**PROMPT**
Go through the material and pull out every line with the string "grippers" in it.

**DATA SECTION**
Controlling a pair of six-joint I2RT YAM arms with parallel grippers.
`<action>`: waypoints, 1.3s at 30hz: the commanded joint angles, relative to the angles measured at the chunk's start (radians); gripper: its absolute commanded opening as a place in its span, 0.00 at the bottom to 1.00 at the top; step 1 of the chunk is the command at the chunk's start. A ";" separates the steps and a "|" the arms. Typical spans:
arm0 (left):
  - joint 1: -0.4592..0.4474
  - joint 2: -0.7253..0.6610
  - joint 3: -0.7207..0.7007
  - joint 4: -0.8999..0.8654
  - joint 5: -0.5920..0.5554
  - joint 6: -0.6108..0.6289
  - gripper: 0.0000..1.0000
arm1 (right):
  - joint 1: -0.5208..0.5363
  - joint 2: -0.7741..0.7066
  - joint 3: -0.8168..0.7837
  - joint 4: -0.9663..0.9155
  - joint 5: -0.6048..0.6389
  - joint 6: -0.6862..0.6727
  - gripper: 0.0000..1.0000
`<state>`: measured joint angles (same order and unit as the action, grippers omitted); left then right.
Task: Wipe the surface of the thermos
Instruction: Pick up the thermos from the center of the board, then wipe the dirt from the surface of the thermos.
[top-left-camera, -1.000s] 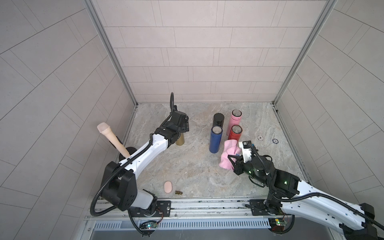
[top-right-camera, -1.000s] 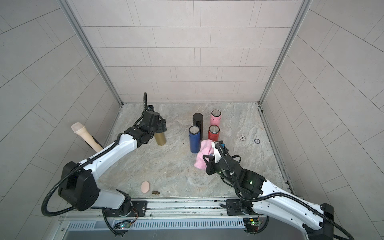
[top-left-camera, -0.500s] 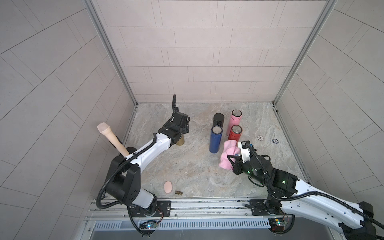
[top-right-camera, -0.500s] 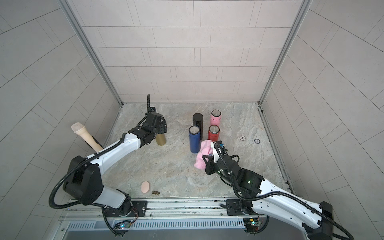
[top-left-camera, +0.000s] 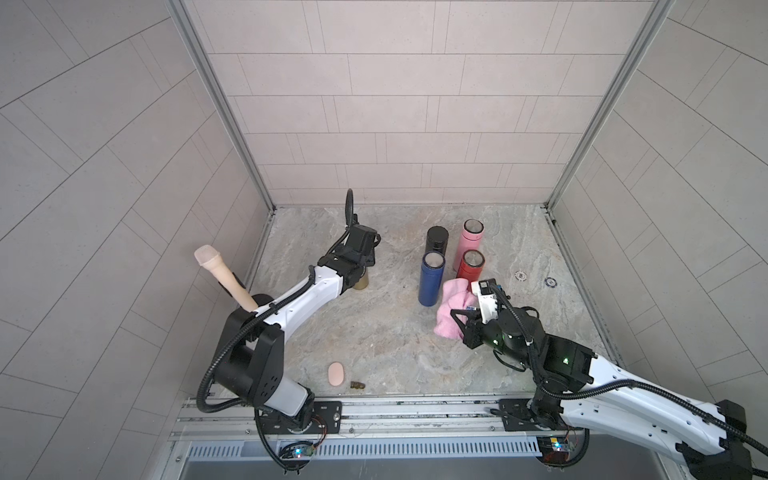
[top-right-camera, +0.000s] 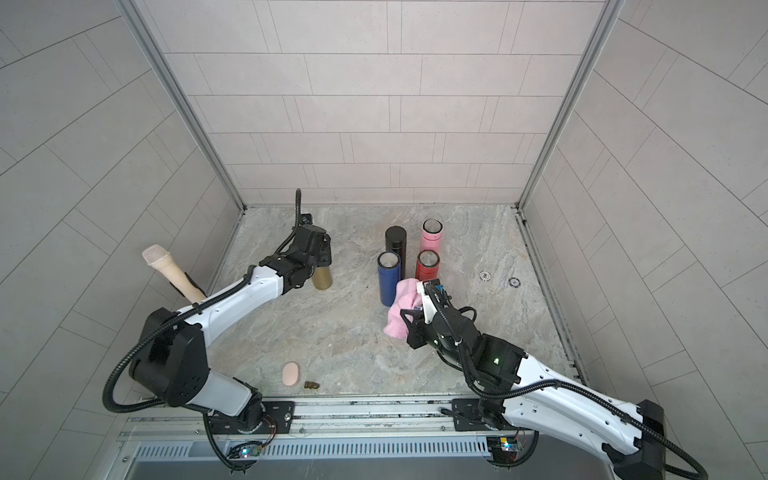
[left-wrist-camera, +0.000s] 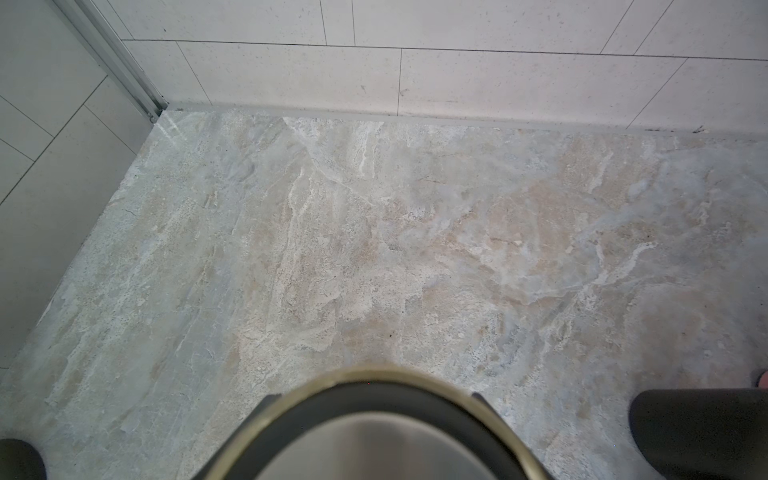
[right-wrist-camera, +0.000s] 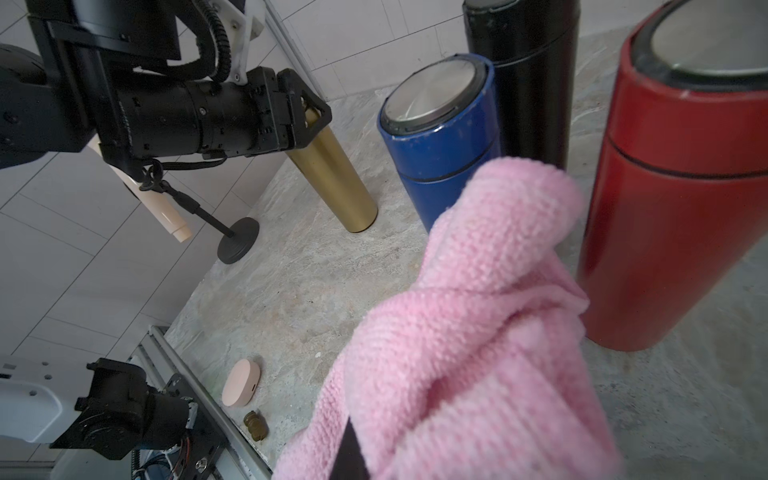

**OUTPUT FOR THIS EXERCISE**
Controlling a pair of six-joint I2RT YAM arms with parallel grippers.
`<state>`: measured joint angles (same order and unit as the action, grippers omitted); left then right.

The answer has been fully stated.